• [Work instruction]
Return each line of the material below exactly. Begin at the first and end on the line with "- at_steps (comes".

• [Dataset]

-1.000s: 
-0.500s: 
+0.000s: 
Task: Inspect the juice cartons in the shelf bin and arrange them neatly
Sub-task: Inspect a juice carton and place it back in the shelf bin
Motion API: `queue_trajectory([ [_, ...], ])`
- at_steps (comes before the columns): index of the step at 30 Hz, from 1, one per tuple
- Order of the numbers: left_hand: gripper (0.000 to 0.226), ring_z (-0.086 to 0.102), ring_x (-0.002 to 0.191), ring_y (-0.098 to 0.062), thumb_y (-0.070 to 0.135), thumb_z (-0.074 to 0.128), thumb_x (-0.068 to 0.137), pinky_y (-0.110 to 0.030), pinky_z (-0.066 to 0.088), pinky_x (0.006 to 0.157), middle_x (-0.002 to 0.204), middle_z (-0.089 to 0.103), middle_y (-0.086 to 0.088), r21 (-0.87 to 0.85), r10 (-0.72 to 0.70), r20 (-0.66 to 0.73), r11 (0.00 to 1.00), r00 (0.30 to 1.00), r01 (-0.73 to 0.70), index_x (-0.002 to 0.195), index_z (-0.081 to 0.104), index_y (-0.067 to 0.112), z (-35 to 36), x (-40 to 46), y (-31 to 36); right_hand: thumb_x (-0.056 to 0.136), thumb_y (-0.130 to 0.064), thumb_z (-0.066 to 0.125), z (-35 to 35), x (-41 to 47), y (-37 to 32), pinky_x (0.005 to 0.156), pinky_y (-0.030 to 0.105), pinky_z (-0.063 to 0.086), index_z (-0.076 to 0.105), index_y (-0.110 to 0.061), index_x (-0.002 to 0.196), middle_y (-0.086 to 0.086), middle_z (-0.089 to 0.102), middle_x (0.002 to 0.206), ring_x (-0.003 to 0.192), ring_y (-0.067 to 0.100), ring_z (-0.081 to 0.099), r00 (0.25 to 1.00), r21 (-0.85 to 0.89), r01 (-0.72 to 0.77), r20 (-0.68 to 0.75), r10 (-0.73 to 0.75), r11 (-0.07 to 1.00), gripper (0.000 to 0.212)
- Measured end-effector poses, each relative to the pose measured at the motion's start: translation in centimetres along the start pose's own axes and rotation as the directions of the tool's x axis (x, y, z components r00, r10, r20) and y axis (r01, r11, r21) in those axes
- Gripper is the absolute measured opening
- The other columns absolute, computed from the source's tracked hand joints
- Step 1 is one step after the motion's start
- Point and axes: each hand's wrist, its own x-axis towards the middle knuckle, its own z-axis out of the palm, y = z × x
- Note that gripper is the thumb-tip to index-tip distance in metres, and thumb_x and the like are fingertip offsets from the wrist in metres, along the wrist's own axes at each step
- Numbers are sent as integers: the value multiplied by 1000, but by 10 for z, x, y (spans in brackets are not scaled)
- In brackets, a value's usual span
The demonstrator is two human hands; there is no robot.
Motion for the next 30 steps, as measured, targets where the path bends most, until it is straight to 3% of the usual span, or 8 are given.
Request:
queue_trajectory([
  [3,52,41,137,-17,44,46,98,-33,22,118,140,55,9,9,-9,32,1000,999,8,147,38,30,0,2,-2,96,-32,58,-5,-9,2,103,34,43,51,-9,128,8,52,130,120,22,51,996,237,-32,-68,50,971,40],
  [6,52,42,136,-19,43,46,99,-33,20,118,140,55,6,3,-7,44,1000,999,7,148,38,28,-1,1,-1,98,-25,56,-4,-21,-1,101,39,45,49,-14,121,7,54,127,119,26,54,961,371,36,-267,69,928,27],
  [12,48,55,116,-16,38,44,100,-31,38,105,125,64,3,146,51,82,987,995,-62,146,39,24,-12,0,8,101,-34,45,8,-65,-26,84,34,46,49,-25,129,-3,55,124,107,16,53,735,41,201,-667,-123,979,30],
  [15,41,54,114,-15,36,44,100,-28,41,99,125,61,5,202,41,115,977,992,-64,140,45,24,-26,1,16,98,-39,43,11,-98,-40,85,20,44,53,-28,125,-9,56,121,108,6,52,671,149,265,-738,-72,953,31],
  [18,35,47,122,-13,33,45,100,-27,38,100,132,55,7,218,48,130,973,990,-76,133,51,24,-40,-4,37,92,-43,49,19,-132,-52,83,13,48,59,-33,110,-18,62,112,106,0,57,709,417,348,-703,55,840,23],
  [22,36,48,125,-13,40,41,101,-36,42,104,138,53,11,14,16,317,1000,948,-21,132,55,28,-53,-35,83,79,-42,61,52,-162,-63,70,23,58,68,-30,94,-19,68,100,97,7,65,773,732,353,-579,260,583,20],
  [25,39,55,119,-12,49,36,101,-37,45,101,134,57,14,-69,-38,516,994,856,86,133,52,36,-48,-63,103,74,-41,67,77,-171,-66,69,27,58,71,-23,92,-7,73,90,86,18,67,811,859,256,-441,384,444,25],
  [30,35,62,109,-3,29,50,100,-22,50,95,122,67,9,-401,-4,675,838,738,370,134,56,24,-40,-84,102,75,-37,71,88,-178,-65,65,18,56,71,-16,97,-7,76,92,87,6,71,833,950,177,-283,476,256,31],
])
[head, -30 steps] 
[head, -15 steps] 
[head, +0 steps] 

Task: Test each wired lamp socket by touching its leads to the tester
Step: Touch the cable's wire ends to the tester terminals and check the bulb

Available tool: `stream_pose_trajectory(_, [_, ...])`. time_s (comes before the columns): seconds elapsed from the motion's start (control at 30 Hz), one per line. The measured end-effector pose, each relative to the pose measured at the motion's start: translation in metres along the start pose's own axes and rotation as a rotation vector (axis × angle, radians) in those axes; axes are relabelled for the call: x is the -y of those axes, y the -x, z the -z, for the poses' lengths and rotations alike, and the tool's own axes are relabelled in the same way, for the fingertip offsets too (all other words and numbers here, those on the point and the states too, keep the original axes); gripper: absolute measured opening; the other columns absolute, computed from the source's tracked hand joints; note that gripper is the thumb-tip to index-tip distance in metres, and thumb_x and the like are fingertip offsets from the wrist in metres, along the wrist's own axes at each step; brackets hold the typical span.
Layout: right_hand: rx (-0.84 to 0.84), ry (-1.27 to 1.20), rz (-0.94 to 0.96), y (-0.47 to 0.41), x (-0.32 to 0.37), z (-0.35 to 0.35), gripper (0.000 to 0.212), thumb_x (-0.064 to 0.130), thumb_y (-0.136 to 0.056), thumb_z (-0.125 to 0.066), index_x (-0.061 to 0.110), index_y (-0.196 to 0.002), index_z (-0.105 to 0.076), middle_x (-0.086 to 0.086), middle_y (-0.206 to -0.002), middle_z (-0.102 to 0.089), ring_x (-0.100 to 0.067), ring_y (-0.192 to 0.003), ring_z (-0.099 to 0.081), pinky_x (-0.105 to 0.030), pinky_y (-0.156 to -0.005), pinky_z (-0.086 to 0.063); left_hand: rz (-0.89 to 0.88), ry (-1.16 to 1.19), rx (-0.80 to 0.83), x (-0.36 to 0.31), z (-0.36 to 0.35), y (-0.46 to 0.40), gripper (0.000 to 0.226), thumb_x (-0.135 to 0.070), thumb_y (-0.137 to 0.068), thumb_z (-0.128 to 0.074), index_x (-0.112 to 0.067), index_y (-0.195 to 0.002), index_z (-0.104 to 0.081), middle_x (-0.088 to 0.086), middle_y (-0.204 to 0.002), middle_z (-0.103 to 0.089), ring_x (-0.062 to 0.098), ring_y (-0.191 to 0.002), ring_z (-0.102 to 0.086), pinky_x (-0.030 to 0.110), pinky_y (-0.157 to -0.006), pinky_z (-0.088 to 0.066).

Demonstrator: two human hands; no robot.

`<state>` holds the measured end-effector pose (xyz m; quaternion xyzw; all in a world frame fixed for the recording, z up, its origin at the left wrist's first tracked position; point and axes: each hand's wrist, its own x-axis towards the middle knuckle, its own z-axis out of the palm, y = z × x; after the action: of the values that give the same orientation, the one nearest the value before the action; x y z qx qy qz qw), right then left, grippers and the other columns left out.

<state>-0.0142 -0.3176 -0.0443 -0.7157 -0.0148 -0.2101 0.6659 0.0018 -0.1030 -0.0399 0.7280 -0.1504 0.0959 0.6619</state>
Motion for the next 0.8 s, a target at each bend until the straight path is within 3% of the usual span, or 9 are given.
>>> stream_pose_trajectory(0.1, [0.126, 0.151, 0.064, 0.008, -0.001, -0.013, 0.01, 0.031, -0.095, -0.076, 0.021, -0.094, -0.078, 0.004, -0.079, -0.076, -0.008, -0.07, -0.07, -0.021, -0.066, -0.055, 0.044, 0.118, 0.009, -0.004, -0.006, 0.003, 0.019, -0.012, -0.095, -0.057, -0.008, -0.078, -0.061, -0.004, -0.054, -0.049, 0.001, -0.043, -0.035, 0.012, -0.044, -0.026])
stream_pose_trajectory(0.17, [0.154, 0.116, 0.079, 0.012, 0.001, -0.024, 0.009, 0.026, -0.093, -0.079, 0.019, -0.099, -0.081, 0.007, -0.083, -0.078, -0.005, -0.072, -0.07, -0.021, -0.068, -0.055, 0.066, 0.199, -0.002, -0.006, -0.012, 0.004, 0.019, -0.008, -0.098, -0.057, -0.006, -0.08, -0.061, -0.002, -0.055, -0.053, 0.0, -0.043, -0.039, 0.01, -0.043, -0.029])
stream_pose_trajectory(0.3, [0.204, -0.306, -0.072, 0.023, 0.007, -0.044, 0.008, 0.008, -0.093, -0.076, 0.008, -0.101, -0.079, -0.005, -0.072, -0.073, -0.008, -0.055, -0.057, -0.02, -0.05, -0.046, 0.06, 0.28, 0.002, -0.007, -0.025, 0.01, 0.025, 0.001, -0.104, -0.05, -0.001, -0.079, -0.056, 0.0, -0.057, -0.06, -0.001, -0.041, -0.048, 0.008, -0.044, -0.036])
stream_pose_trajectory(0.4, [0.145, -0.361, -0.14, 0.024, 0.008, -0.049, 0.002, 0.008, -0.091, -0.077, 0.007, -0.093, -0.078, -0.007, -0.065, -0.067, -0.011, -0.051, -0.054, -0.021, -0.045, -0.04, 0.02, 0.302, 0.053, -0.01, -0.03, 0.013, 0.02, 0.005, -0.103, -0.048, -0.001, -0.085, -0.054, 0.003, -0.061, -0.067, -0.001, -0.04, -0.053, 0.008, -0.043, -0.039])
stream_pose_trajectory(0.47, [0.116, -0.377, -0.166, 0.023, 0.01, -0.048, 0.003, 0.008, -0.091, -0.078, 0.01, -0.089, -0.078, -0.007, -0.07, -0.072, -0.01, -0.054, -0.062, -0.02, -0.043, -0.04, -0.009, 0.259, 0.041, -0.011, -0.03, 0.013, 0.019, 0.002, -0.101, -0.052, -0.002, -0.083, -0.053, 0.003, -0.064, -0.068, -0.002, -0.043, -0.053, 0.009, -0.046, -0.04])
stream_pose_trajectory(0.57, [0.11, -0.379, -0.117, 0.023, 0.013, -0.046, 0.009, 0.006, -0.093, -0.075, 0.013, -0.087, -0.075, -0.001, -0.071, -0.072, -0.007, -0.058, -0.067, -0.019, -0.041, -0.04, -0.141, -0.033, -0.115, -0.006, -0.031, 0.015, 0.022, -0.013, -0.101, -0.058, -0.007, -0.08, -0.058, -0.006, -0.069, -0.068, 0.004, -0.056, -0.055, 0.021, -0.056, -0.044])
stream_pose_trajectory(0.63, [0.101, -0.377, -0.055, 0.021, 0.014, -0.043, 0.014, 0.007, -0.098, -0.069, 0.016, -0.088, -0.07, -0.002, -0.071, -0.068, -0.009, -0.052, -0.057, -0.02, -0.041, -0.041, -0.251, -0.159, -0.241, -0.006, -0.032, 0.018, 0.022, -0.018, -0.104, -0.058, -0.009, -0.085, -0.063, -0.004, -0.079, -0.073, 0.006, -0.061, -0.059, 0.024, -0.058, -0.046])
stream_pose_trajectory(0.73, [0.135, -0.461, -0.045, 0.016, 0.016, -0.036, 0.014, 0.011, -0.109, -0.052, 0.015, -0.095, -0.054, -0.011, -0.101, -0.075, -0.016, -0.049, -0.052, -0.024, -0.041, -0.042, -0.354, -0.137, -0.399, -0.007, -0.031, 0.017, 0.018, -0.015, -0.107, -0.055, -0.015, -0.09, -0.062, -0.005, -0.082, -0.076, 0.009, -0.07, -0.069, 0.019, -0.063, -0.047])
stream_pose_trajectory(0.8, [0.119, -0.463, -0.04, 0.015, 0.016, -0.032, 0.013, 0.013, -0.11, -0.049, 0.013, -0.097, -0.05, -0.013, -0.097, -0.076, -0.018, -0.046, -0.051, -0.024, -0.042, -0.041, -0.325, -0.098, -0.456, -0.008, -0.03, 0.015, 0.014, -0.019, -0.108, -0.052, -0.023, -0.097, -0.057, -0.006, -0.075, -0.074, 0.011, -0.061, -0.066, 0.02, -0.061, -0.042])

• [Solution for this problem]
-1.000s: 
-0.500s: 
+0.000s: 
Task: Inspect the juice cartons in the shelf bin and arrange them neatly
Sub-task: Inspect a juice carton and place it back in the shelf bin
Motion API: `queue_trajectory([ [_, ...], ])`
- at_steps (comes before the columns): index of the step at 30 Hz, from 1, one per tuple

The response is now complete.